Selain itu, salah satu alasan masyarakat meminta perusahaan bertanggung jawab atas pencemaran sungai karena sebelum pertambangan nikel PT Citra Lampia Mandiri ini beroperasi, masyarakat sering memancing ikan di sungai, baik untuk makan sehari-hari maupun untuk dijual ke pasar. Namun setelah tambang beroperasi, sungai Laoili hingga Sungai Malili tercemar, lumpur masuk ke sungai, masyarakat tidak lagi dapat mencari ikan di sungai. Dengan demikian, sudah sangat nyata bahwa kerusakan hutan akibat tambang nikel
PT Citra Lampia Mandiri telah berdampak buruk bagi ekosistem sungai sehingga membuat ekonomi masyarakat di sekitarnya ikut terganggu.

Terakhir, pencemaran laut sebagai dampak tambang nikel di Sulawesi Selatan.

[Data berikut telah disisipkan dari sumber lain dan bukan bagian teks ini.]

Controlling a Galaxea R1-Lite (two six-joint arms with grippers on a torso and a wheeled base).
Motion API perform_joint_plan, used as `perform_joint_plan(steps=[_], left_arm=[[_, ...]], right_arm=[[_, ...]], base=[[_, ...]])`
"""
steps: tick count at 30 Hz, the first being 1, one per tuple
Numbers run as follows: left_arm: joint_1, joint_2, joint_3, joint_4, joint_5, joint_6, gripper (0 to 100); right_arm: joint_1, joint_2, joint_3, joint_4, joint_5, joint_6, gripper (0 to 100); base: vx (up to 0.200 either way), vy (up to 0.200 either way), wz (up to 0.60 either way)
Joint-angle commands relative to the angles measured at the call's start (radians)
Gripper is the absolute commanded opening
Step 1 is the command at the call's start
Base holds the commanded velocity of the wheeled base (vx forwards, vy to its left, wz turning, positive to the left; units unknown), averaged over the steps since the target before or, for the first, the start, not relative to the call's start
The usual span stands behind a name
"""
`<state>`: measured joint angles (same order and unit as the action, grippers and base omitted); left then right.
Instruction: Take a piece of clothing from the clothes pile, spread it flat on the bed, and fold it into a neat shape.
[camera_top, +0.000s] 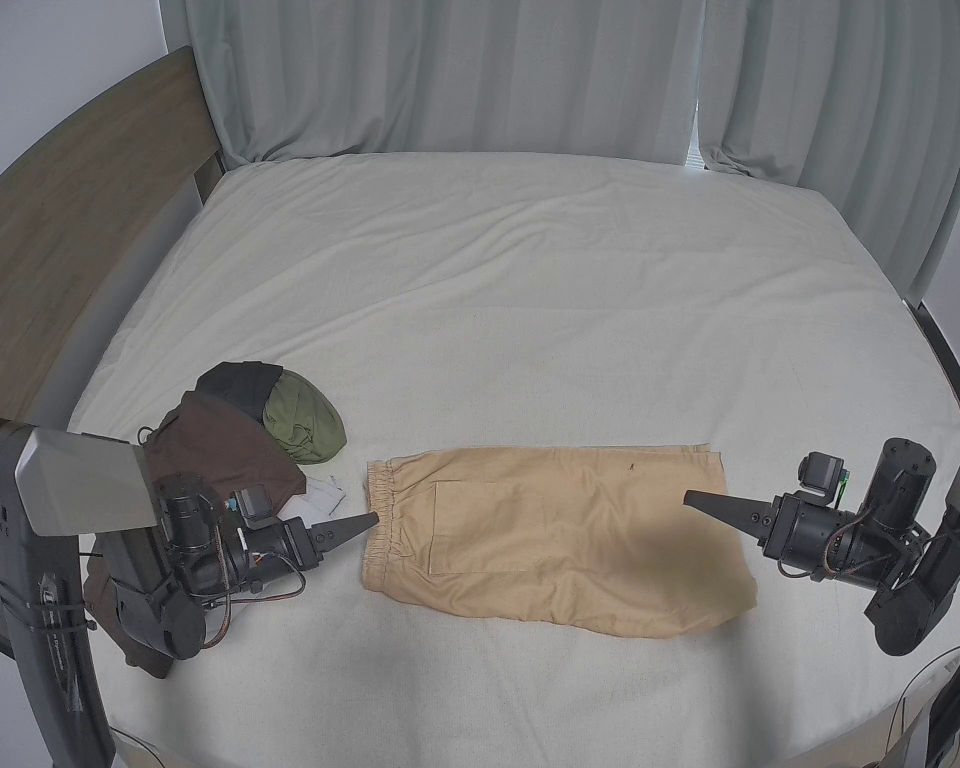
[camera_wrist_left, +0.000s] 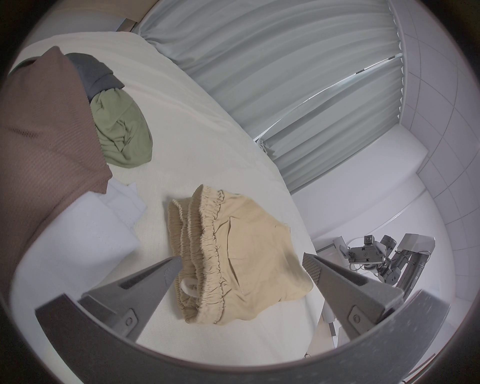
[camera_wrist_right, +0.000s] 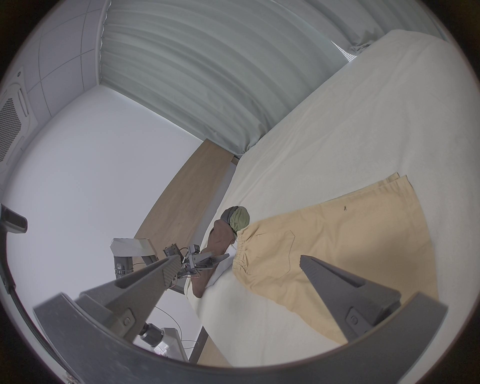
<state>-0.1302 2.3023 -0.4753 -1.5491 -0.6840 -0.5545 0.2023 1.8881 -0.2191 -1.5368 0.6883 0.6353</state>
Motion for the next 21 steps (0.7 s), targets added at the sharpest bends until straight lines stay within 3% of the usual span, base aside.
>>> perform_joint_plan(steps=[1,12,15,21], left_arm=[[-0.003,0.045,-0.011,0.0,0.001,0.002,100],[-0.025,0.114,-0.039,0.0,0.024,0.007,100],[-0.045,0.16,-0.068,0.0,0.08,0.005,100],[-0.054,0.184,-0.069,0.0,0.08,0.001,100]], right_arm=[[0.0,0.008,0.0,0.0,-0.001,0.0,100],[0.005,0.022,0.003,0.0,-0.003,-0.005,100],[0.005,0.025,0.003,0.0,-0.004,-0.003,100],[0.005,0.025,0.003,0.0,-0.004,-0.005,100]], base=[[0.0,0.0,0.0],[0.0,0.0,0.0],[0.0,0.0,0.0],[0.0,0.0,0.0]])
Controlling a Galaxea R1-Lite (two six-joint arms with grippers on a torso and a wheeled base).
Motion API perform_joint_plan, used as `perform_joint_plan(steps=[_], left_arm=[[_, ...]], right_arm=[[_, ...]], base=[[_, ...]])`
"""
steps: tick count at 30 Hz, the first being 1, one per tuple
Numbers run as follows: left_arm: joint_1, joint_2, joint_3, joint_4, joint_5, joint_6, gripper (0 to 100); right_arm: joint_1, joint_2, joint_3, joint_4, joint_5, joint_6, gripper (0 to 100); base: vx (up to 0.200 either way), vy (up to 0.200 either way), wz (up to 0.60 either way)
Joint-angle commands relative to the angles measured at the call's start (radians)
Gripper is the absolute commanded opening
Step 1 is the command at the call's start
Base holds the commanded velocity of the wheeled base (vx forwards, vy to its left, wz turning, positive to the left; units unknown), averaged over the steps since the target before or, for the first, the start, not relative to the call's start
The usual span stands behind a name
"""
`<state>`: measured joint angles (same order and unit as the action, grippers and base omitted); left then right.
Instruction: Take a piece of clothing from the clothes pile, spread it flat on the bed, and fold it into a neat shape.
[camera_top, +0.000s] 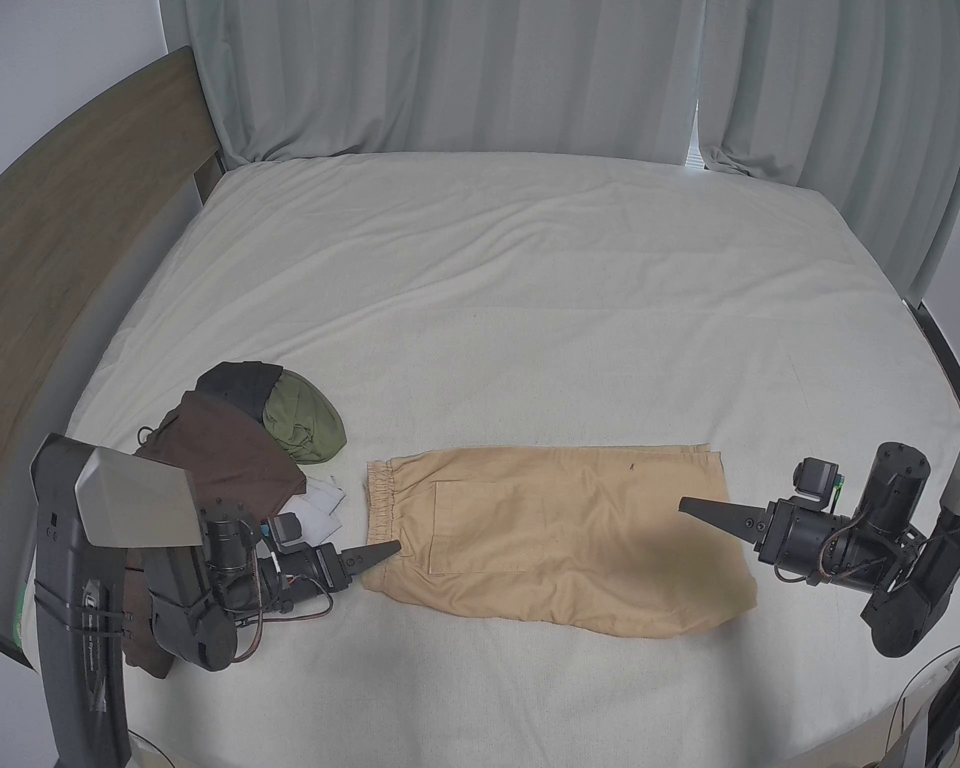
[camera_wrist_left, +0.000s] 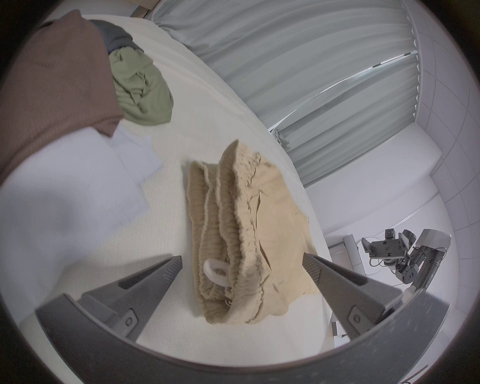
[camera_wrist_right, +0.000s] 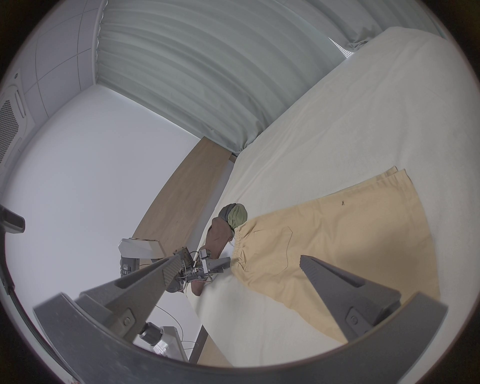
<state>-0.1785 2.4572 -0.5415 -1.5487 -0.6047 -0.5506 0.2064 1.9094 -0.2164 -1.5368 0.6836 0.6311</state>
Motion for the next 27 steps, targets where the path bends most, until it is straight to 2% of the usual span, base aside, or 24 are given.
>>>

Setelah
mendapat dukungan dari organisasi selamatkan hutan hujan, WALHI Sulsel akhirnya mampu melakukan kunjungan ke beberapa desa-desa pesisir untuk melihat dampak tambang nikel terhadap ekosistem pesisir dan laut. Dalam investigasi WALHI Sulsel, kami menemukan bahwa dampak tambang nikel di Sulsel tidak hanya mendangkali danau dan mencemari
sungai, namun juga mencemari laut.
Gambar 9 Potret pencemaran Laut Lampia, Luwu Timur akibat dampak tambang PT Citra Lampia Mandiri.

Pencemaran laut Lampia ini terjadi di area konsesi tambang PT Citra
Lampia Mandiri.

Menurut informasi nelayan, pencemaran lumpur di laut Lampia bersumber dari aktivitas tambang PT Citra Lampia Mandiri yang masuk melalui sungai. Selain itu, lumpur bekas tambang juga bersumber dari tumpahan material tambang di kapal pengangkut material nikel.

Nelayan mengatakan bahwa sebelum PT CLM beraktivitas dan menambang nikel di Blok Landau, Laut Lampia sangat bersih, potensi ikannya juga sangat melimpah. Bahkan di laut lampia, ikan jenis ikan baronang sangat sering ditangkap nelayan.
Lalu, pada saat PT Citra Lampia Mandiri mulai beroperasi, air laut tiba-tiba berubah warna menjadi merah, terutama saat hujan turun.

Awalnya, air sungai berubah warna menjadi merah lalu masuk ke laut, sehingga air laut pun keruh dan berubah menjadi merah. Kejadian ini terus terjadi hampir setiap hari. Bahkan menurut masyarakat, pada saat musim hujan, nelayan tidak pernah menemukan air laut bersih seperti dulu. Lalu, saat musim kemarau, lumpur-lumpur
yang masuk ke laut mengendap di dasar laut, sehingga pesisir Lampia mengalami
pendangkalan.

Pencemaran laut akibat masuknya lumpur tambang ke laut juga berdampak bagi rusaknya habitat biota laut. Berdasarkan pengamatan tim investigasi WALHI Sulsel dan penjelasan nelayan Desa Lampia, pencemaran laut yang terjadi akibat masuknya lumpur tambang nikel
ke laut telah menurunkan kualitas hidup ekosistem mangrove di Pesisir Lampia.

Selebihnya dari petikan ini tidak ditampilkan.